Figure 1.

TRAF3 promoted the mitochondria-dependent intrinsic apoptotic pathway and was mainly localized at mitochondria in resting B cells. Splenic B cells were purified from gender-matched, young adult (8-12-week-old) naïve LMC or B-Traf3 ^-/- mice. Purified cells were analyzed directly (Day 0) or at day 2 after ex vivo culture in mouse B cell medium. (A) Representative FACS profiles of annexin V staining. Gated populations indicate the annexin V+ apoptotic cells. (B) Graphical results of the percentage of annexin V+ apoptotic cells. (C) Representative FACS profiles of cell cycle distribution analyzed by PI staining. Gated populations indicate apoptotic cells with DNA fragmentation (DNA content < 2n). (D) Graphical results of the percentage of apoptotic cells with DNA fragmentation. (E) Representative FACS profiles of mitochondrial membrane permeabilization measured by MitoProbe JC-1 staining.

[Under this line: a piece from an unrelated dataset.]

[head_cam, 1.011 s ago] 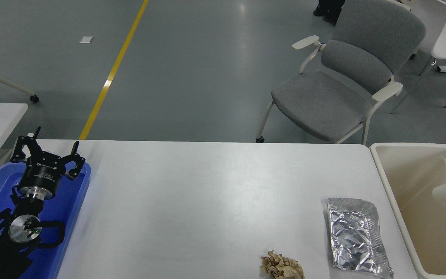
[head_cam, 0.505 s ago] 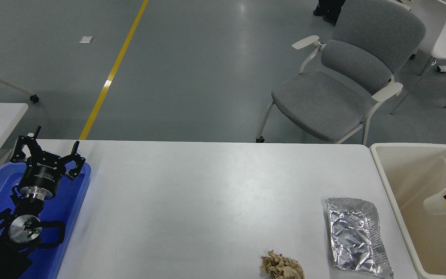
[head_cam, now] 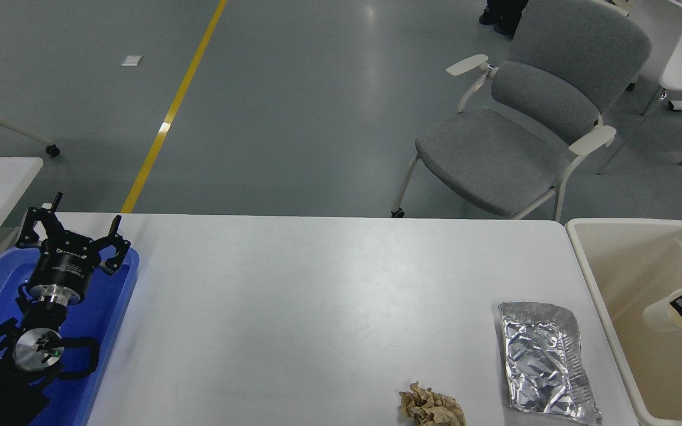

Gated populations in H show cells with healthy mitochondria and gated populations in P indicate cells with permeabilized mitochondria. (F) Graphical results of the percentage of cells with permeabilized mitochondria. (G) Cleavage of caspase 9 and caspase 3. Total cellular proteins were prepared at day 1 or day 2 after culture and immunoblotted for caspase 9 and caspase 3, followed by TRAF3 and actin. (H) Cytoplasmic TRAF3 proteins were mainly localized at mitochondria in resting B cells. ER, mitochondrial and S100 (cytosolic) proteins were biochemically fractionated and analyzed by immunoblotting. Proteins in each fraction were immunoblotted for TRAF3, calreticulin (an ER protein), COX IV (a mitochondrial protein) and actin. Immunoblots shown are representative of 3 experiments. Graphs shown in (B, D, F) are the mean ± SD (n=6/group, including 3 female and 3 male samples). ***p < 0.001 by t test.